Ivy, her senses swimming back, caught it. Not through sound, but through a fleeting, fragmented image that brushed her recovering Green-sense—a jumble from the Zigzagoon's frantic memory. The flash of Batgirl's escrima stick disabling a cage lock. The sight of Harley smashing an energy field. The feel of the heroes' intent, sharp and clear: not to harm the wild ones, but to free them from the other humans, the ones in black who smelled of metal and fear.
She gasped, the sound sharp in the sudden silence. "It… it's telling him. It saw us. It saw us fight the others."
The Alpha Aggron's intelligence was ancient, primal, but not simple. It observed cause and effect. It saw the defeated, captured humans who had invaded its territory with nets and cages. It saw these new humans, battered and broken, who had fought those captors. It saw the wild Pokémon, now free, acting as messengers.
Its glowing red eyes, still burning with banked fury, held Batgirl's gaze for a long, unbearable moment. She saw no forgiveness there. No friendship. But she saw a flicker of reassessment, a cold, logical recalibration.
With a deep, rumbling grunt that was more vibration than sound—a question answered, a verdict delivered—the Alpha Aggron lowered its foot. It set it down carefully, away from Harley, with a soft thud that still shook the ground.
Then, without another glance, it turned. Its massive, obsidian-plated body lumbered away, each step a distant tremor, pushing through the dense mountain foliage as if it were mist. Branches snapped, leaves rustled, and then it was gone, absorbed back into the mountain it ruled.
The clearing was silent.
Batgirl slowly, painfully, got to her feet. She looked at Ivy, who was cradling her injured arm, her eyes wide with a mixture of pain and stunned relief. She looked at Harley, who was extricating herself from the bush, a leaf stuck in her hair, staring after the vanished Aggron with pure, unadulterated awe.

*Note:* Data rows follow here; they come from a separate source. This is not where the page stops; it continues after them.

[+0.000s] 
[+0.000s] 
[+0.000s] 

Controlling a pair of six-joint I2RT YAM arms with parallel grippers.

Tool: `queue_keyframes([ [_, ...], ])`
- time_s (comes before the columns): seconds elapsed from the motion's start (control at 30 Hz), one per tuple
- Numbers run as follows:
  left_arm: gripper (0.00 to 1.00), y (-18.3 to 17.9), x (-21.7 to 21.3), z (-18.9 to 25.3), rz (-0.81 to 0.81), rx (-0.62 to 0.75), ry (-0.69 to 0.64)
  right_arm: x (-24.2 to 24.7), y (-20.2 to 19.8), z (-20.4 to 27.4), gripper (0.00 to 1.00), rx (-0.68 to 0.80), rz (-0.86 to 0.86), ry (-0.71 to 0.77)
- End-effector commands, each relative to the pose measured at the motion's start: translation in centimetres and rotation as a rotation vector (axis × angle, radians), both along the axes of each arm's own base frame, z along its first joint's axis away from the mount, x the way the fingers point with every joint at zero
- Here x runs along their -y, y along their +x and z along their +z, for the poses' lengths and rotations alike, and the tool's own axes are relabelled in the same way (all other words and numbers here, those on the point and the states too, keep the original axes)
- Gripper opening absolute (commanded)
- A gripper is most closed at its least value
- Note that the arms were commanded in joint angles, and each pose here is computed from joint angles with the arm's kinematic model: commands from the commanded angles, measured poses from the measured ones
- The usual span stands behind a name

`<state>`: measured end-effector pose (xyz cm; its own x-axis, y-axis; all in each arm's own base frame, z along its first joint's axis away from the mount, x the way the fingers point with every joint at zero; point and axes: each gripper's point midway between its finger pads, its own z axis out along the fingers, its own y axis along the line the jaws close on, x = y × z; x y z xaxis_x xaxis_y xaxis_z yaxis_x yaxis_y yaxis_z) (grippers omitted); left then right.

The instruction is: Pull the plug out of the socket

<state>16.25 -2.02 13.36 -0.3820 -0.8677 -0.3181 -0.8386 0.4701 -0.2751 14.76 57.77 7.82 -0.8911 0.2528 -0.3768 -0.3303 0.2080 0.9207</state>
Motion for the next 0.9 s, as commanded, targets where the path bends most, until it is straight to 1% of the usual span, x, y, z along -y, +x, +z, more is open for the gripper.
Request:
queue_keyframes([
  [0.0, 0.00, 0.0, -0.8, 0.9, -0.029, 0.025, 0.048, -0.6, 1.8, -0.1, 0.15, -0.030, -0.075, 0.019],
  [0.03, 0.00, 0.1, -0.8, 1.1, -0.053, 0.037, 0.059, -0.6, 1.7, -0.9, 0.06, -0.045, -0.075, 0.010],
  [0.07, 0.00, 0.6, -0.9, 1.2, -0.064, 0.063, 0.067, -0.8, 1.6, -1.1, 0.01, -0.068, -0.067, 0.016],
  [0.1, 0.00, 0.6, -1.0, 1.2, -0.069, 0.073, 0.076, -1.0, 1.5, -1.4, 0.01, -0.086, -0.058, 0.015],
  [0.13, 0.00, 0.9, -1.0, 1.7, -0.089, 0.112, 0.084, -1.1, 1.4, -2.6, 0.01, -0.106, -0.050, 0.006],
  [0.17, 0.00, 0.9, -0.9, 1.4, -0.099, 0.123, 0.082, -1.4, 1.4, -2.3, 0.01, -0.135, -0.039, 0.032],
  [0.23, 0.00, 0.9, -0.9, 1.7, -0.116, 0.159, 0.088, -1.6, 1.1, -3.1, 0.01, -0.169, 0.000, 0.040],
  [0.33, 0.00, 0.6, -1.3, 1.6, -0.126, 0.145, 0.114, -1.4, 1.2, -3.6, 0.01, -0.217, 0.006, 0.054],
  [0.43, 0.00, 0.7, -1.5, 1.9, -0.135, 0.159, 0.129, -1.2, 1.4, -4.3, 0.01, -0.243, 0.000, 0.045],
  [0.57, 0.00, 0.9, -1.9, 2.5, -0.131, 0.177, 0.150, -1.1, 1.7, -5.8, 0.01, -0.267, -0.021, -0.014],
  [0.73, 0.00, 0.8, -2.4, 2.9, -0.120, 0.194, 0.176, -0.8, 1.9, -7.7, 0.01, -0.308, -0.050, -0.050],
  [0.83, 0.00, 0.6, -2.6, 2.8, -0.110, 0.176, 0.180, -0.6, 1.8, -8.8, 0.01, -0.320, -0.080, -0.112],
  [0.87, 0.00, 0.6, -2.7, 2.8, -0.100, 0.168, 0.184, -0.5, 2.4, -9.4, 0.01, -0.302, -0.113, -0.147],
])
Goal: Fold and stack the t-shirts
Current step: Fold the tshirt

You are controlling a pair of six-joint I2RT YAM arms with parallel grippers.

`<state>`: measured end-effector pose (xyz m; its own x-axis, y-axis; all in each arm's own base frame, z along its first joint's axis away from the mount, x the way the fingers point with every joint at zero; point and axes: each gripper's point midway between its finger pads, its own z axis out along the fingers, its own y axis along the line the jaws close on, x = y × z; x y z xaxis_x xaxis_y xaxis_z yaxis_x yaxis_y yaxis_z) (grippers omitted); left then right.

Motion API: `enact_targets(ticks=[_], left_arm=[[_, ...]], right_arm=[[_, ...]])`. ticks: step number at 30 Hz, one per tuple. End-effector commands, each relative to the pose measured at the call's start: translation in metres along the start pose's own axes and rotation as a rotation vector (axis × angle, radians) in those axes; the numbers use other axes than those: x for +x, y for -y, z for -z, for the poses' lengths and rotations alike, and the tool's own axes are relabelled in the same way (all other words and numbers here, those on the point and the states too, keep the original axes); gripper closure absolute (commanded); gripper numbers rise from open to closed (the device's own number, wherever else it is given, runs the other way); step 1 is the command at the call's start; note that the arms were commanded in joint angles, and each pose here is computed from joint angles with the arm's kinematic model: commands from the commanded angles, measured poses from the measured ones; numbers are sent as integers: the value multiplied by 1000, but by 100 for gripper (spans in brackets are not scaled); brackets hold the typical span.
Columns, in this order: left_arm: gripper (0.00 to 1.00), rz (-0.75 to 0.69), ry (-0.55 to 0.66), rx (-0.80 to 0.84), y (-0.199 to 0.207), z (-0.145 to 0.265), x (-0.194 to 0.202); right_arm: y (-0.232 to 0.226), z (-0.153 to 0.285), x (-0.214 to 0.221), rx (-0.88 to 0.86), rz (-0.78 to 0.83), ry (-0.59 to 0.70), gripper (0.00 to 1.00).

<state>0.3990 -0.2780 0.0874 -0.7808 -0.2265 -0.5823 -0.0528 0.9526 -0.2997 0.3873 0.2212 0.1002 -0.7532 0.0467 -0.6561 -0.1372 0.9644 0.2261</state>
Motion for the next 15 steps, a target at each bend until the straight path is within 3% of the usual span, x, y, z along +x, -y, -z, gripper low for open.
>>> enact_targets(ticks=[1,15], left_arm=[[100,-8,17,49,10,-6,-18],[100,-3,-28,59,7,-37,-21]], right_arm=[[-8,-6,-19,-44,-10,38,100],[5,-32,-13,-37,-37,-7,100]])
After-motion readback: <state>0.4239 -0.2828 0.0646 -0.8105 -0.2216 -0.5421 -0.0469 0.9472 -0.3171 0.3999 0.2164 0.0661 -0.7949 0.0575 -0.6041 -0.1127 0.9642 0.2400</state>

No one spoke. The air, which had been thick with ozone, dust, and terror, now just smelled of pine, crushed leaves, and the coppery tang of Ivy's blood. It was a fragile, unbelievable peace.
Batgirl's mind, already analyzing, shifted tracks. The immediate threat was gone, replaced by a profound, humbling understanding. This wasn't their world to conquer. They were visitors in a kingdom with its own laws, its own guardians, and its own, unexpected ways of holding court.